Reinforcement learning (RL) is based on the idea that the tendency to produce an action should be strengthened (reinforced) if it produces favorable results, and weakened if it produces unfavorable results. Q-learning is a recent RL algorithm that does not need a model of its environment and can be used on-line. Therefore, it is well suited for use in repeated games against an unknown opponent. Most RL research has been confined to single-agent settings or to multiagent settings where the agents have totally positively correlated payoffs (team problems) or totally negatively correlated payoffs (zero-sum games). This paper is an empirical study of reinforcement learning in the Iterated Prisoner's Dilemma (IPD), where the agents' payoffs are neither totally positively nor totally negatively correlated. RL is considerably more difficult in such a domain. This paper investigates the ability of a variety of Q-learning agents to play the IPD game against an unknown opponent. In some experiments, the opponent is the fixed strategy Tit-For-Tat, while in others it is another Q-learner. All the Q-learners learned to play optimally against Tit-For-Tat. Playing against another learner was more difficult because the adaptation of the other learner created a non-stationary environment, and because the other learner was not endowed with any a priori knowledge about the IPD game such as a policy designed to encourage cooperation. The learners that were studied varied along three dimensions: the length of history they received as context, the type of memory they employed (lookup tables based on restricted history windows or recurrent neural networks that can theoretically store features from arbitrarily deep in the past), and the exploration schedule they followed. Although all the learners faced difficulties when playing against other learners, agents with longer history windows, lookup table memories, and longer exploration schedules fared best in the IPD games.

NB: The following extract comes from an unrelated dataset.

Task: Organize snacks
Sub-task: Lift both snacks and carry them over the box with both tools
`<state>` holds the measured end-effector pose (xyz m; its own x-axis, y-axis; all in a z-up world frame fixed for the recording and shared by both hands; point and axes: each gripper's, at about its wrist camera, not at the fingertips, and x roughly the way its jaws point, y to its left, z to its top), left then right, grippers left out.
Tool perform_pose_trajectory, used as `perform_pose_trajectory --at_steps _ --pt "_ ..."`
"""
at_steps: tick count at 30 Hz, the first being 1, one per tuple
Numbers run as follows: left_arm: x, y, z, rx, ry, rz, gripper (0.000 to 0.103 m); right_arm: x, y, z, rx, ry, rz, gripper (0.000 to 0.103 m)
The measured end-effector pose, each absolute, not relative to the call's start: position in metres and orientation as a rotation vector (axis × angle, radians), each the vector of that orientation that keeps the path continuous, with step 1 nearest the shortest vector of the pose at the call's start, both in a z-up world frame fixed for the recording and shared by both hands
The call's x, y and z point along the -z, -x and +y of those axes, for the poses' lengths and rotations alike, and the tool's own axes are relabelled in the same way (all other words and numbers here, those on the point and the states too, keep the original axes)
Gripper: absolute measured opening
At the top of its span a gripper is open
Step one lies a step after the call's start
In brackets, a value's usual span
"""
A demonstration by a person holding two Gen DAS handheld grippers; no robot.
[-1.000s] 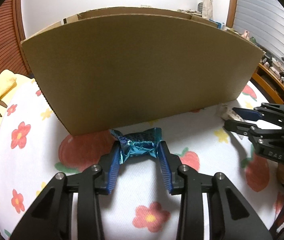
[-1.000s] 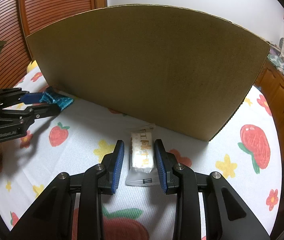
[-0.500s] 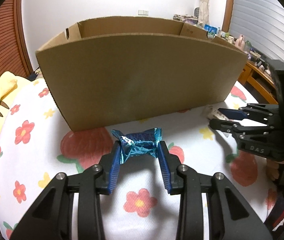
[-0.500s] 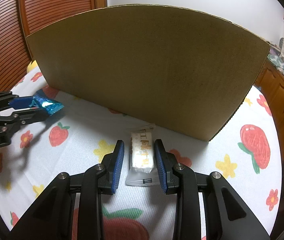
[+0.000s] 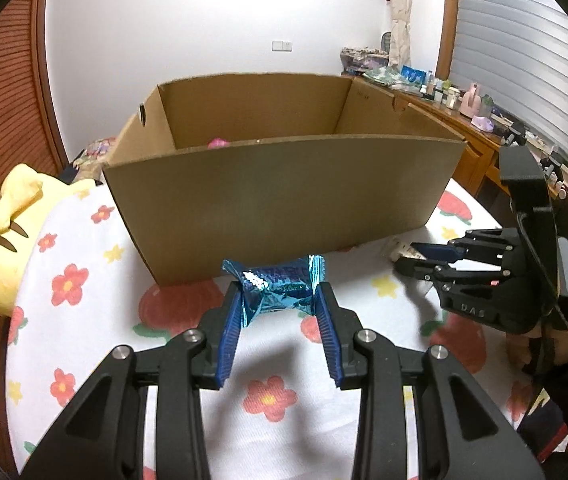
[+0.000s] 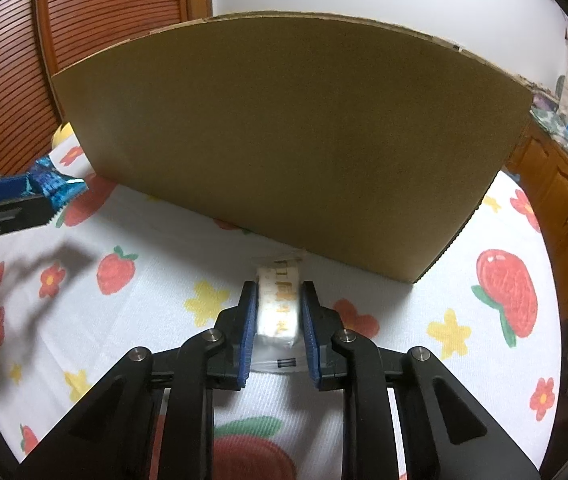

强化学习(RL)基于这样一种理念:如果一个动作产生了有利的结果,那么产生该动作的倾向就应该得到加强(强化);如果产生了不利的结果,那么这种倾向就应该被削弱。Q学习是一种最近的强化学习算法,它不需要其环境的模型,并且可以在线使用。因此,它非常适合用于与未知对手进行的重复博弈。大多数强化学习研究都局限于单智能体设置,或者多智能体设置中智能体的收益完全正相关(团队问题)或完全负相关(零和博弈)的情况。本文是对迭代囚徒困境(IPD)中强化学习的实证研究,在该情境中智能体的收益既不是完全正相关也不是完全负相关。在这样一个领域中,强化学习要困难得多。本文研究了各种Q学习智能体与未知对手进行IPD博弈的能力。在一些实验中,对手是固定策略“以牙还牙”,而在其他实验中,对手是另一个Q学习者。所有的Q学习者都学会了最优地对抗“以牙还牙”策略。与另一个学习者对抗则更困难,因为另一个学习者的适应性创造了一个非平稳环境,并且因为另一个学习者没有被赋予任何关于IPD博弈的先验知识,比如旨在鼓励合作的策略。所研究的学习者在三个维度上有所不同:作为上下文他们所接收的历史长度、他们所采用的记忆类型(基于受限历史窗口的查找表或理论上可以存储过去任意深度特征的循环神经网络)以及他们所遵循的探索计划。尽管所有学习者在与其他学习者对抗时都面临困难,但在IPD博弈中,具有更长历史窗口、查找表记忆和更长探索计划的智能体表现最佳。